* DIRECTIONS FOR THIS TASK:
Lines below starting with the line with "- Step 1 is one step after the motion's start" and going on through the line with "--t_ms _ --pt" must be output exactly; the rest of the records must be left out.

* RECORDED DATA:
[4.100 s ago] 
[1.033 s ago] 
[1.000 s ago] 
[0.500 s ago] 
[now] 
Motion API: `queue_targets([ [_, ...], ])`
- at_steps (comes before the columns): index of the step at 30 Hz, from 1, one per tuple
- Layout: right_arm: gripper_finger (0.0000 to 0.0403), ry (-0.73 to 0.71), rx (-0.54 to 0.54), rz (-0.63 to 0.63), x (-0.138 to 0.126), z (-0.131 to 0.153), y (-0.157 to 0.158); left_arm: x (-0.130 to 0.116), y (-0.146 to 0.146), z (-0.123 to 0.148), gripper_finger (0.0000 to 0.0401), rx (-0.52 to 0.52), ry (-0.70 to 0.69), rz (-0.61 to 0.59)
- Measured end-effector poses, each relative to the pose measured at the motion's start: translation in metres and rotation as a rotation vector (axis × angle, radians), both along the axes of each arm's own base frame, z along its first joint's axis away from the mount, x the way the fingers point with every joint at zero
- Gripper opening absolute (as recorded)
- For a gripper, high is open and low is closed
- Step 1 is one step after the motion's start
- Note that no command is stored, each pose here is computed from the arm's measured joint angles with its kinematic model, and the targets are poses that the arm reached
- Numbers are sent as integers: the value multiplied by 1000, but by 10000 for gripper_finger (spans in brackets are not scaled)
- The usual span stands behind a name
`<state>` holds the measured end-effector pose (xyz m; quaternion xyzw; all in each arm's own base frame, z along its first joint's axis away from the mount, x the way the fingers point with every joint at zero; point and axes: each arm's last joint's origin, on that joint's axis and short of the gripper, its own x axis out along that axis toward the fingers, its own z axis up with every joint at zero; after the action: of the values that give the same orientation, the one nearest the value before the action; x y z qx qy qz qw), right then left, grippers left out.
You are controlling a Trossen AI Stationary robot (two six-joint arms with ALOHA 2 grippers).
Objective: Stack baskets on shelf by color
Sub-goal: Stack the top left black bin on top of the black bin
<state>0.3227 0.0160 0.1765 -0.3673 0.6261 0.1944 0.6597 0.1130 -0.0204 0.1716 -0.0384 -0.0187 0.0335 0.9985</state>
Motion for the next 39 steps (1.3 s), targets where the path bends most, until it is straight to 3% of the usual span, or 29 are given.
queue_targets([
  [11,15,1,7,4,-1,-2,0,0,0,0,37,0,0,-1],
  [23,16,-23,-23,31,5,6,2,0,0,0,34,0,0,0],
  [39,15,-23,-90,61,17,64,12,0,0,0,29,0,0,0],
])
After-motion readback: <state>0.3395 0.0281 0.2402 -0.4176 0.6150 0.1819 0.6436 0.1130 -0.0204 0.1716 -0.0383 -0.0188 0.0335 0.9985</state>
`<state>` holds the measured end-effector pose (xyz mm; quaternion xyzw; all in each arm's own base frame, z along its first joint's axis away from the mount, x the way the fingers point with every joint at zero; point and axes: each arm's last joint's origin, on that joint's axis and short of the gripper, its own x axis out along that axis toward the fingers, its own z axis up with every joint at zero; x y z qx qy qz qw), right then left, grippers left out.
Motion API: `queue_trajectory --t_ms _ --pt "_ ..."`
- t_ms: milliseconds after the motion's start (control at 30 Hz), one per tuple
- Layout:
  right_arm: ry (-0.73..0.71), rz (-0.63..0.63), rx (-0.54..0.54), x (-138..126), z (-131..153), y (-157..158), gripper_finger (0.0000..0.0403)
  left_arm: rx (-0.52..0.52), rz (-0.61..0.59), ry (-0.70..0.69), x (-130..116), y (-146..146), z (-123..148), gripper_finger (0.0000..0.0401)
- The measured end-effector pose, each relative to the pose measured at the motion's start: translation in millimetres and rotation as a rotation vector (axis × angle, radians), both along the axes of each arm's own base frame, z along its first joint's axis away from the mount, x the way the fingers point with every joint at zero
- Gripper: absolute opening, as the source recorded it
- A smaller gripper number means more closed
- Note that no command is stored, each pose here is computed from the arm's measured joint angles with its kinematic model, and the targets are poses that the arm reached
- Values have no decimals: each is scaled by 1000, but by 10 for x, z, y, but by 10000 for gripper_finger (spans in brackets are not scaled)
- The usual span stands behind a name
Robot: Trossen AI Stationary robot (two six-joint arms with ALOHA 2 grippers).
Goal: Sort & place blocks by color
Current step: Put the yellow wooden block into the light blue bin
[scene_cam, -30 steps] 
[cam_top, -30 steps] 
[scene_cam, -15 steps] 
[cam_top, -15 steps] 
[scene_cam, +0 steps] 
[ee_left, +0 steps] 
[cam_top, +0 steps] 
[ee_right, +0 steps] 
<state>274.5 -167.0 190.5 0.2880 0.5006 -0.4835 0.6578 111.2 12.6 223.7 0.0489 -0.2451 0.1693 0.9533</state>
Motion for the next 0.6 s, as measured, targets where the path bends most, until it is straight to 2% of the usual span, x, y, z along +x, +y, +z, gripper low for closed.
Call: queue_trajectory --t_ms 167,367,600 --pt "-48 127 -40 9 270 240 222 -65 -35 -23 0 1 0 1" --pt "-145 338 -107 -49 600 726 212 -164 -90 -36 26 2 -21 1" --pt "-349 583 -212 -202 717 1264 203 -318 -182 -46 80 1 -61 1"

* ANSWER BOX:
- Step 1 is one step after the motion's start
- Note that no command is stored, each pose here is computed from the arm's measured joint angles with its kinematic model, and the targets are poses that the arm reached
- Numbers are sent as integers: the value multiplied by 1000, but by 10000 for gripper_finger (spans in brackets are not scaled)
- The usual span stands behind a name
`<state>` holds the measured end-effector pose (xyz m; quaternion xyzw; all in each arm's own base frame, z along its first joint's axis away from the mount, x the way the fingers point with every joint at zero; point and axes: each arm's last joint's origin, on that joint's axis and short of the gripper, its own x axis out along that axis toward the fingers, its own z axis up with every joint at zero; after the action: of the values that give the same orientation, the one nearest the value before the action; x y z qx qy qz qw), right then left, grippers left out.
You are controlling a Trossen AI Stationary robot (two six-joint arms with ALOHA 2 grippers).
Objective: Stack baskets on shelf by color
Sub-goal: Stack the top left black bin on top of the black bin
<state>0.3227 0.0160 0.1765 -0.3673 0.6261 0.1944 0.6597 0.1130 -0.0204 0.1716 -0.0384 -0.0187 0.0335 0.9985</state>
Motion for the next 39 steps (1.3 s), targets where the path bends most, until it is straight to 3% of the usual span, or 29 are given.
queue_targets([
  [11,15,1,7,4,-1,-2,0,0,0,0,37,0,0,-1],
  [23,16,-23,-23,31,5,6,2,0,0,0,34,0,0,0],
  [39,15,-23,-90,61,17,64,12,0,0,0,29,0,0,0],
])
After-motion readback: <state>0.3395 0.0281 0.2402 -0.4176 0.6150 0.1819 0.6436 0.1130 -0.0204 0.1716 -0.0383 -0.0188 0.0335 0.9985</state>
`<state>` holds the measured end-effector pose (xyz mm; quaternion xyzw; all in each arm's own base frame, z along its first joint's axis away from the mount, x the way the fingers point with every joint at zero; point and axes: each arm's last joint's origin, on that joint's axis and short of the gripper, its own x axis out along that axis toward the fingers, its own z axis up with every joint at zero; x y z qx qy qz qw), right then left, grippers left out.
Motion API: `queue_trajectory --t_ms _ --pt "_ ..."`

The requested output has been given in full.